Loney, 33, has struggled to find a major league opportunity this year after eleven straight seasons of action in the majors. He opened the year in the Tigers’ system but was released after a rough start. And he landed with the Braves after Freddie Freeman’s injury, but then requested his release when the club went out and got Matt Adams to step in at the major league level.
Last year, Loney was able to find big league time after starting out at Triple-A. His early-season stint with the Padres’ top affiliate was his first non-rehab time in the minors since 2007. But Loney soon found a spot with the Mets, who needed a replacement for Lucas Duda. Loney ended the 2016 season with 366 plate appearances of .265/.307/.397 hitting.

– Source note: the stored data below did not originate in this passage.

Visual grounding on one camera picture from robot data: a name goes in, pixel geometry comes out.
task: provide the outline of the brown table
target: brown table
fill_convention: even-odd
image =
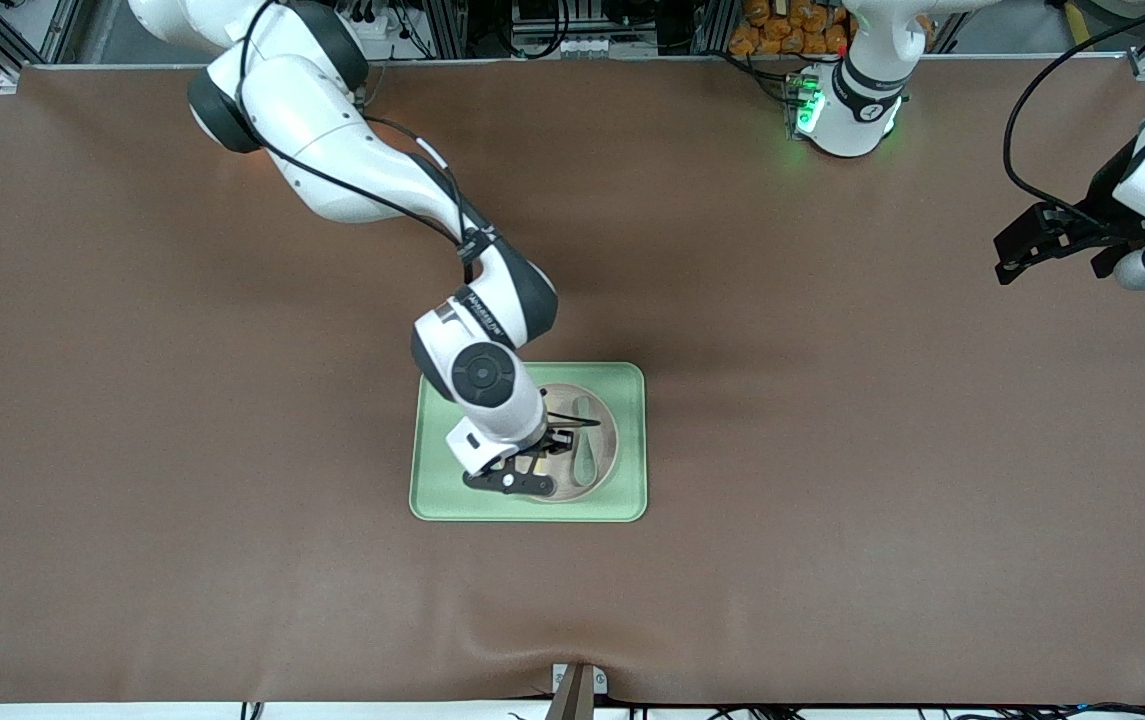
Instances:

That output fell shy of Loney’s typical offensive production. While he has never been much of a power threat — last year’s .131 ISO actually falls over his career average — Loney has typically hit for average and reached base at a steady clip. He also once drew top marks for his glovework at first, but has fallen back into the general range of average in recent campaigns.
All that said, the 33-year-old represents a polished hitter for his new club. We’re accustomed to reading of the exploits of power hitters in the KBO, with its high run-scoring environment. It’ll be interesting to see whether Loney finds his power stroke, but at a minimum he figures to make for a tough out for pitchers facing the LG Twins.